Higher education will be cut by $30.7 million, a 4 percent overall cut to the regents system.
However, universities did not see equal cuts in state aid, as they have in the past. The governor relied on a new calculation proposed by Senate Republicans that cuts universities’ funds based on their total operating budgets.
That means the University of Kansas and Kansas State University each will see 5.1 percent cuts because they receive more money from federal and private grants and have higher tuition.
KU and K-State had asked Brownback to veto that provision.

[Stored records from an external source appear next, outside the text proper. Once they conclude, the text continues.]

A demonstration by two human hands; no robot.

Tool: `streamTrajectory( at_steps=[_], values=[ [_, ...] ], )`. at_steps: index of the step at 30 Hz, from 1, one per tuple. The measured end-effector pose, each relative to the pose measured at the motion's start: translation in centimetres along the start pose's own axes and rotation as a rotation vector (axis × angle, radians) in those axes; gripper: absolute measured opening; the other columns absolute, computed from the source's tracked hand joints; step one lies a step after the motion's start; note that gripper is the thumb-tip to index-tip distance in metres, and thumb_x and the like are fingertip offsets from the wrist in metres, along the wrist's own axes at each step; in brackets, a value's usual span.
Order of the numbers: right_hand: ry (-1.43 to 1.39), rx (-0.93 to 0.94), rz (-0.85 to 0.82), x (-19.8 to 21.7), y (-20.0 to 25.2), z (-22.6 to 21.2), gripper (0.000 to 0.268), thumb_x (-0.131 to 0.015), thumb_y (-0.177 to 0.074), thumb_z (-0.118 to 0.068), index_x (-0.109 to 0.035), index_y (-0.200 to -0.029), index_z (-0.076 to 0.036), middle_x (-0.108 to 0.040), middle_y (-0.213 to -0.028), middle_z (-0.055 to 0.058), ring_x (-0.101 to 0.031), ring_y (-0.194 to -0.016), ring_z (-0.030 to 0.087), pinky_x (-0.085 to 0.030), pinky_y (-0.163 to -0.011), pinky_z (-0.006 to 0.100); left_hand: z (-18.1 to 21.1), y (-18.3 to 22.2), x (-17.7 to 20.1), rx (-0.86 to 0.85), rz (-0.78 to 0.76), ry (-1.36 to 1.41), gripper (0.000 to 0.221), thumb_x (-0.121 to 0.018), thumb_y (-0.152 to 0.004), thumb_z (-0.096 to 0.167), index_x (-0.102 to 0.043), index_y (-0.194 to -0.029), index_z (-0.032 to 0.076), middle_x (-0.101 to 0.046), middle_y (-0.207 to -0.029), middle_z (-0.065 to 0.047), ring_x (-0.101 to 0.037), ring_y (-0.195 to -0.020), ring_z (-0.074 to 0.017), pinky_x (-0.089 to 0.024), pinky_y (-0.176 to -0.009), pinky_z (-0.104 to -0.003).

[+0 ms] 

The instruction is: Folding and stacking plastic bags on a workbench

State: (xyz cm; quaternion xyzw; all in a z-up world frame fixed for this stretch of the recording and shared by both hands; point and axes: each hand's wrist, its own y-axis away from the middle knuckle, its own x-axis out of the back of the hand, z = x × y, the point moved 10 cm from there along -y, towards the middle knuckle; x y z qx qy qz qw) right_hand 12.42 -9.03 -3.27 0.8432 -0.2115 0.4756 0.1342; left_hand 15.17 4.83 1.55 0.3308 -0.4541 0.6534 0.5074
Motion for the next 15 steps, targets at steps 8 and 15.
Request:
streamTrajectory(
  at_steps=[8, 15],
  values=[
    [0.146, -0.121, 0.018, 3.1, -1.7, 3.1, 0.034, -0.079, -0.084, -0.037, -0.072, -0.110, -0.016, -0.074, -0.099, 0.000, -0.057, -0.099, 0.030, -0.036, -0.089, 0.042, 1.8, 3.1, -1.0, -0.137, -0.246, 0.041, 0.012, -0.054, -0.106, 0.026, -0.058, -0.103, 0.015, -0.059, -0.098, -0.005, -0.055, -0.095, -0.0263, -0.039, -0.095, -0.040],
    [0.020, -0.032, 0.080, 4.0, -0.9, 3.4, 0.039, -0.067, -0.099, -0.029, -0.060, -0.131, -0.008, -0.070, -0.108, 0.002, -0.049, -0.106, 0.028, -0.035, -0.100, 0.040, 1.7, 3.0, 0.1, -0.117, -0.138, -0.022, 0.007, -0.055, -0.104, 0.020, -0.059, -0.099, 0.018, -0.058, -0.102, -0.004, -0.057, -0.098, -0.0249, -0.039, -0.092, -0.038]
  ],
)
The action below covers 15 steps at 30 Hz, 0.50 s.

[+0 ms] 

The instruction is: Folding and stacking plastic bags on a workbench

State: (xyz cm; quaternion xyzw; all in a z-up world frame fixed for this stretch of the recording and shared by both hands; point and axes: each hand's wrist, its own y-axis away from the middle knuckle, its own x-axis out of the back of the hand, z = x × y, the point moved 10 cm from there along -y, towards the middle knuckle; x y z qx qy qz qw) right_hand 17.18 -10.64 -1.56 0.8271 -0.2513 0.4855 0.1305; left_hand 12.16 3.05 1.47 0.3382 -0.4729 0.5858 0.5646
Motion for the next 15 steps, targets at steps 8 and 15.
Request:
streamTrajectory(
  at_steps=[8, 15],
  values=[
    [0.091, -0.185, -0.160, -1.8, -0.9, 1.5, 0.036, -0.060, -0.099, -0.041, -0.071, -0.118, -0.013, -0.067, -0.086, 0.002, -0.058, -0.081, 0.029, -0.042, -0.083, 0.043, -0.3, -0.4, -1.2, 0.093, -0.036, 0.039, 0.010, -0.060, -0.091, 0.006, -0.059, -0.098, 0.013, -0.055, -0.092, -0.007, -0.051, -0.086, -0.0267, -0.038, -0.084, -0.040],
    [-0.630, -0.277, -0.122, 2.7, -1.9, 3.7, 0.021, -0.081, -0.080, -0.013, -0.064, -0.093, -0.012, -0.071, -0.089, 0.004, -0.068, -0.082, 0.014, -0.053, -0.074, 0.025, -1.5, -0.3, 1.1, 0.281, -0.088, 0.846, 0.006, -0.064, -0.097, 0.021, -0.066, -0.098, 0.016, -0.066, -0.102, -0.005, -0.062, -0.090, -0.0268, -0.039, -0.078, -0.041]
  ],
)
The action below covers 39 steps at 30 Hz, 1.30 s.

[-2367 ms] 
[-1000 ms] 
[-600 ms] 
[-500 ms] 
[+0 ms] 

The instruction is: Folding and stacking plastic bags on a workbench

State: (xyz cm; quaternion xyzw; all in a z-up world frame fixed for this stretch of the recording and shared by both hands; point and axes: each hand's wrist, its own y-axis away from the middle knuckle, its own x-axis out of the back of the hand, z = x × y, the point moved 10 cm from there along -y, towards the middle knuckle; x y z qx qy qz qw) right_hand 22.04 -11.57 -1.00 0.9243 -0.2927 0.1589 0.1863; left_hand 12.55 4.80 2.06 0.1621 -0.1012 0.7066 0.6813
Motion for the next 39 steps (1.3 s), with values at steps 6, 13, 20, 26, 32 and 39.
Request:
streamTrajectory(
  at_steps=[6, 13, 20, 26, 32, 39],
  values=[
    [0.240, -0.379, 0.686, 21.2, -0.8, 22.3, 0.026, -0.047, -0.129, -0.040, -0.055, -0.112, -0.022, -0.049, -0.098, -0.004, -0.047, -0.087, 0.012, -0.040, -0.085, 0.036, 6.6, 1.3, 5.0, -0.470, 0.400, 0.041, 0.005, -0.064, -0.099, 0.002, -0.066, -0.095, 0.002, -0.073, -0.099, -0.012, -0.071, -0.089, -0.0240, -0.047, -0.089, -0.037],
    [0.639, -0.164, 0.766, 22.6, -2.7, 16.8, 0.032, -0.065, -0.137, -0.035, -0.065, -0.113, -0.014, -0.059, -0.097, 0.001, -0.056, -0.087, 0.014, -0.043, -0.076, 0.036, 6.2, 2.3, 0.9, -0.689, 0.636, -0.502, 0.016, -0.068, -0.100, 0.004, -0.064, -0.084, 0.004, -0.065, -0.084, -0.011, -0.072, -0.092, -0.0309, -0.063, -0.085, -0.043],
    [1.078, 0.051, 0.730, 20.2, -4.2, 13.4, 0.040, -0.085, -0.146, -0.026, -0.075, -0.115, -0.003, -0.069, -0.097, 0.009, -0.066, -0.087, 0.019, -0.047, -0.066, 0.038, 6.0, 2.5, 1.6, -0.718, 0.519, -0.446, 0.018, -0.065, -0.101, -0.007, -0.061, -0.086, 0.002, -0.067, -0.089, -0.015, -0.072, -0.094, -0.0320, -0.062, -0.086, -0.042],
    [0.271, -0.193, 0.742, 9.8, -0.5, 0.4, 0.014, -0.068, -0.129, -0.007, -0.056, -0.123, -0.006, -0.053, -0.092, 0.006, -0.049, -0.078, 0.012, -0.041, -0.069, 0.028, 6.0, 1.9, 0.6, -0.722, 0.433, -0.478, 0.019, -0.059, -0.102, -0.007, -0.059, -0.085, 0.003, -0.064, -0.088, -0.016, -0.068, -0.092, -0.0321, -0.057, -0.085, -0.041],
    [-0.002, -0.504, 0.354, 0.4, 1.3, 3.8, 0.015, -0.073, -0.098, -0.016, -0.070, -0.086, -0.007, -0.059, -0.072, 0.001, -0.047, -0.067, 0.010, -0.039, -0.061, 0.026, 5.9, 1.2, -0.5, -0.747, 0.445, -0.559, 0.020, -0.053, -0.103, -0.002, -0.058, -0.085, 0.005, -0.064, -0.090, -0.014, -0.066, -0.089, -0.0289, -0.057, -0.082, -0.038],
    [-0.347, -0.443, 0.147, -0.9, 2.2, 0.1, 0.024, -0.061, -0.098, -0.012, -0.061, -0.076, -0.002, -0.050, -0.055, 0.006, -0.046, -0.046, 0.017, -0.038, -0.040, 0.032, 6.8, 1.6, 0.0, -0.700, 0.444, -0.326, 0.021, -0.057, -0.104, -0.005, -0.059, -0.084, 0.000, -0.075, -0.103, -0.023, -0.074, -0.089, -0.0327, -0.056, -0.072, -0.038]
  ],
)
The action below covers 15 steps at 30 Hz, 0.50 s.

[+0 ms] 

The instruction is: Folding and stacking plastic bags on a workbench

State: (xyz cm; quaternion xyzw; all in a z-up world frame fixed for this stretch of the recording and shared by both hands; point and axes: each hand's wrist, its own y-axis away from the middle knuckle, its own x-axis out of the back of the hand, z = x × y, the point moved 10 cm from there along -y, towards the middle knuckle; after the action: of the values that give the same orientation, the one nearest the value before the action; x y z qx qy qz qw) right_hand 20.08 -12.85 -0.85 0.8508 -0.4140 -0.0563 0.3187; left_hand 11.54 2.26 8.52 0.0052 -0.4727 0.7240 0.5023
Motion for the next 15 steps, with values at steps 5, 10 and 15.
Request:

Sullivan said the governor wanted to respect the Legislature’s intent and that he didn’t think a budget would have passed without this provision.
Tim Caboni, vice chancellor for public affairs at KU, lamented that the cut “disproportionately affects KU and K-State, despite the tremendous role they play in growing the Kansas economy.”
Senate Minority Leader Anthony Hensley, D-Topeka, blasted the policy as “political favoritism” meant to help the Republicans who represent the smaller regents universities at the expense of the Democrats who represent Lawrence and Manhattan.
Sen. Jacob LaTurner, the lawmaker who crafted the provision, represents a district that includes Pittsburg State University, which will see a 2.8 percent cut under the policy change.
“Those massive universities are able to absorb these cuts better, and they know it,” LaTurner said.
Wichita State University will see a 3.8 percent cut of $2.8 million.
Contributing: Gabriella Dunn of The Eagle
State cuts by department
(Some amounts have been rounded)
▪ Health and Environment: $40.1 million*
▪ Higher education: $30.7 million
▪ Aging and Disability Services: $17.5 million
▪ Children’s Cabinet: $3.4 million
▪ Children and Families: $3.2 million
▪ Commerce: $455,581
▪ Agriculture: $395,775
▪ Administation: $376,063
▪ Water Office: $250,000
▪ Wildlife, Parks and Tourism: $206,080
▪ Historical Society: $174,513
▪ State Library : $161,001
▪ Governor’s office: $125,000
▪ Board of Tax Appeals: $31,783
▪ Labor: $12,483
Total: $97 million
*Health services account for $39.9 million of the cut to KDHE, while environmental services account for the rest.